Dua Perusahaan Pengerjaan Proyek Dinas Perkimtan Bone Bakal Dilaporkan ke Polisi, Diduga Belum Bayar Material dan Upah Tukang
- account_circle Info Viral Bone
- calendar_month Selasa, 30 Jun 2026
- print Cetak

BONE – Dua perusahaan konstruksi yang menjadi rekanan proyek Dinas Perumahan, Kawasan Permukiman dan Pertanahan (Perkimtan) Kabupaten Bone tahun anggaran 2025 bakal dilaporkan ke pihak kepolisian. Pihak pengguna perusahaan tersebut diduga belum menyelesaikan pembayaran pembelian material bangunan serta upah pekerja.
Permasalahan ini berkaitan dengan tiga titik pekerjaan, yakni pembangunan jalan lingkungan di Kelurahan Pappolo, pembangunan jalan lingkungan di Desa Maduri, serta pekerjaan rehabilitasi drainase di Jalan Lapatau, Kelurahan Manurunge.
Rusdi, yang mengaku sebagai pemasok material sekaligus pihak yang membayarkan upah para tukang, mengatakan total pembayaran yang menurutnya hingga kini belum diselesaikan mencapai Rp235.575.000, dengan rincian:
* Pekerjaan pembangunan jalan lingkungan di Kelurahan Pappolo sebesar Rp117.787.500.
* Pekerjaan pembangunan jalan lingkungan di Desa Maduri sebesar Rp78.525.000.
* Pekerjaan rehabilitasi drainase di Jalan Lapatau, Kelurahan Manurunge sebesar Rp39.262.500.
Rusdi mengaku berhubungan dengan pihak yang mengaku sebagai rekanan perusahaan dan memberikan pekerjaan, berulang kali meminta penyelesaian pembayaran kepada pihak perusahaan.

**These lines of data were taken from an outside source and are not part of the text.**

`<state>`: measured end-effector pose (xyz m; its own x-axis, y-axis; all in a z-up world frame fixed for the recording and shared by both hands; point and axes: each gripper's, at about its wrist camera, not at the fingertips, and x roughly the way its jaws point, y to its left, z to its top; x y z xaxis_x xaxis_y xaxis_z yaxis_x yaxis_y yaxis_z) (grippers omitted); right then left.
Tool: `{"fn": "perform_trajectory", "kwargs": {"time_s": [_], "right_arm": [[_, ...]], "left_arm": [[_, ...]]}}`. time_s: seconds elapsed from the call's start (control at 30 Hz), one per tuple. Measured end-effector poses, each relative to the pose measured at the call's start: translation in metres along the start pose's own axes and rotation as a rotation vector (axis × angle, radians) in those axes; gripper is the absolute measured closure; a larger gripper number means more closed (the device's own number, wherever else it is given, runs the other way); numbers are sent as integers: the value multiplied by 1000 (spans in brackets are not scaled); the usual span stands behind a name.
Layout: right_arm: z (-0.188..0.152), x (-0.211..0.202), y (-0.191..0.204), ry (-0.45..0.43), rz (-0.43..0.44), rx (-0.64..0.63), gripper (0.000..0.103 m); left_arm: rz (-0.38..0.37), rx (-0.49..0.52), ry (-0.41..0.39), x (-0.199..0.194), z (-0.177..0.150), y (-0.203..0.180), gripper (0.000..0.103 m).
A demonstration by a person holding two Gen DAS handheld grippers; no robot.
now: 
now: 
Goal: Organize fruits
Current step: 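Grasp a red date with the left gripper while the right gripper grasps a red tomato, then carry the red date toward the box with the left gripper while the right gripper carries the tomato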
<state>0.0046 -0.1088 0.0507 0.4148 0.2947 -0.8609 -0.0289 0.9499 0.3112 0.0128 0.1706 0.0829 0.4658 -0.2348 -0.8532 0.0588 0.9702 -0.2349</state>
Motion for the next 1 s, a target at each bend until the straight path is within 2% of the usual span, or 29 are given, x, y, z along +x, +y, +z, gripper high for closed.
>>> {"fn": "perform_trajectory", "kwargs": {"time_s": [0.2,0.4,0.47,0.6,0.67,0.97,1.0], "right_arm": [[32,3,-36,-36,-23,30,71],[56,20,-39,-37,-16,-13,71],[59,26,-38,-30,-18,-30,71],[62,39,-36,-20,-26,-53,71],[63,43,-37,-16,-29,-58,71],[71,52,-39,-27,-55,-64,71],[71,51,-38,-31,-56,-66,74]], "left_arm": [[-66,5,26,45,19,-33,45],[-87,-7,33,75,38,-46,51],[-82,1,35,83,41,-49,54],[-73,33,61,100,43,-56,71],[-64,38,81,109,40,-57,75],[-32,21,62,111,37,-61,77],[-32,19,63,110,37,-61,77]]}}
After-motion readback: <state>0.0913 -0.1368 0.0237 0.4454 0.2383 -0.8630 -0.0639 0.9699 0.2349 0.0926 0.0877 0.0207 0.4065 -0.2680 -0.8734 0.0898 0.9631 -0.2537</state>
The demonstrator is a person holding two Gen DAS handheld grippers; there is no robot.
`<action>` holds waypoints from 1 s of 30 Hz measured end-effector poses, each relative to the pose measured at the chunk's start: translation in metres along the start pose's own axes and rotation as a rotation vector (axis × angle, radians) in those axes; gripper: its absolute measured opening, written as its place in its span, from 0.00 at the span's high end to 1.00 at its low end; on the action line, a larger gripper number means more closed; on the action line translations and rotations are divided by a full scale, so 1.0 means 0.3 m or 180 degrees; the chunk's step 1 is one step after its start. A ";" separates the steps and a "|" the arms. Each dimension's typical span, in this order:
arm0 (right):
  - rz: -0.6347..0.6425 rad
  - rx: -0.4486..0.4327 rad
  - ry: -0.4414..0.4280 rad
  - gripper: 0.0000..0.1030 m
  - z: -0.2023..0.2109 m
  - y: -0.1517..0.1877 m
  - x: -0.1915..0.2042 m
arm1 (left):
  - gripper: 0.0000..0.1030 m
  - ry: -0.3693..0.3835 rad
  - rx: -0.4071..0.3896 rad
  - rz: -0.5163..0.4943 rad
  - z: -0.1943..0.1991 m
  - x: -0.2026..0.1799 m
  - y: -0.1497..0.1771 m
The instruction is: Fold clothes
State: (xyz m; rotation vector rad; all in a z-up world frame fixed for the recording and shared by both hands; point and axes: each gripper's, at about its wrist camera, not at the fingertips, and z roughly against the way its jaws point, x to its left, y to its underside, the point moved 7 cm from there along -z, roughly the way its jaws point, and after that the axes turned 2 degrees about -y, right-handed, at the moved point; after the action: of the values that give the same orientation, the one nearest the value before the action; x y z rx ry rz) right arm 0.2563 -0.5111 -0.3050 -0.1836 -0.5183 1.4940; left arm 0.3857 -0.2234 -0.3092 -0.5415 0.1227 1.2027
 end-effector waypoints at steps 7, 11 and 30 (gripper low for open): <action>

Namun, hingga kini pembayaran tersebut belum juga direalisasikan.
“Besok akan saya laporkan ke polisi. Saya sudah capek dijanji terus dan sudah beberapa kali dibuatkan pernyataan janji pembayaran, tapi tidak ada yang ditepati, saya berhubungan dengan idar yang digunakan perusahaannya orang” ujar Rusdi.
Berdasarkan informasi yang diperoleh, dua perusahaan yang dimaksud adalah CV. Sukses Auditama dan CV. Empat Pilar Utama yang menjadi rekanan dalam proyek rehabilitasi drainase dan pembangunan jalan lingkungan pada tahun anggaran 2025.
Rusdi juga menegaskan akan mengambil langkah lain apabila persoalan tersebut tidak segera diselesaikan.
“Kalau perlu setelah lapor polisi saya akan buka kembali paving blok saya,” tegasnya.
Menurut Rusdi, proyek tersebut telah rampung dikerjakan dan pembayaran dari Pemerintah Kabupaten Bone kepada pihak perusahaan juga telah dilakukan. Karena itu, ia berharap pihak perusahaan segera memenuhi kewajibannya.